ACTIVITY: Single out the lines of the material that contain "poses" and copy them.

INFORMATION SHOWN:
=== Section Start ===
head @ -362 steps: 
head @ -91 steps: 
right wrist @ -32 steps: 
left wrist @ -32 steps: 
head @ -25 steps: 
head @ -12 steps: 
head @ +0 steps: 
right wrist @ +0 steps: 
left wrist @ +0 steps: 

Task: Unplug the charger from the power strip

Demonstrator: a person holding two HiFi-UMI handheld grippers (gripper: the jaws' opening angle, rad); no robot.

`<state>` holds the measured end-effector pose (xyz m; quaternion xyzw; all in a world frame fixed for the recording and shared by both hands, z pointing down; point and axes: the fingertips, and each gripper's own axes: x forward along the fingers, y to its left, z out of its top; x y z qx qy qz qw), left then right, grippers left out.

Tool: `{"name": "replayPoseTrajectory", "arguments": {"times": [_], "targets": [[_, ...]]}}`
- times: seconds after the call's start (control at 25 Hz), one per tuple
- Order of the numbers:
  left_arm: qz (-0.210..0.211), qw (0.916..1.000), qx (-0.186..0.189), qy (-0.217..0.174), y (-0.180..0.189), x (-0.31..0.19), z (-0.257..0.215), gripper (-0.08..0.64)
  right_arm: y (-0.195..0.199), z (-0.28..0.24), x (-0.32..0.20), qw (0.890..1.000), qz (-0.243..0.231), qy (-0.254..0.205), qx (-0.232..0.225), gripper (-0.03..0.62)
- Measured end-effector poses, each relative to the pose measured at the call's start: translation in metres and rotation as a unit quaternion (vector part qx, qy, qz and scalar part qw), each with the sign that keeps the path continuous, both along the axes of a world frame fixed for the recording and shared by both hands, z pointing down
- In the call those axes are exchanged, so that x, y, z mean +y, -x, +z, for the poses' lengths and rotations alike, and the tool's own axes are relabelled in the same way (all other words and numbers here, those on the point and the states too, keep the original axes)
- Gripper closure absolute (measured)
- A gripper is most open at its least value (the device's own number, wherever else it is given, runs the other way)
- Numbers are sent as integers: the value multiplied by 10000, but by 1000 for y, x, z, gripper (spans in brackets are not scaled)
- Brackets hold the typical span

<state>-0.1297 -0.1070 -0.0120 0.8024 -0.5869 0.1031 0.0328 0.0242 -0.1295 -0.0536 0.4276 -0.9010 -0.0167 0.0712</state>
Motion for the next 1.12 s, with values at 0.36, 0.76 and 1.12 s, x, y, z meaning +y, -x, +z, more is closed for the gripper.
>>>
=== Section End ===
SOLUTION TO THE PROBLEM:
- Measured end-effector poses, each relative to the pose measured at the call's start: translation in metres and rotation as a unit quaternion (vector part qx, qy, qz and scalar part qw), each with the sign that keeps the path continuous, both along the axes of a world frame fixed for the recording and shared by both hands, z pointing down
- In the call those axes are exchanged, so that x, y, z mean +y, -x, +z, for the poses' lengths and rotations alike, and the tool's own axes are relabelled in the same way (all other words and numbers here, those on the point and the states too, keep the original axes)

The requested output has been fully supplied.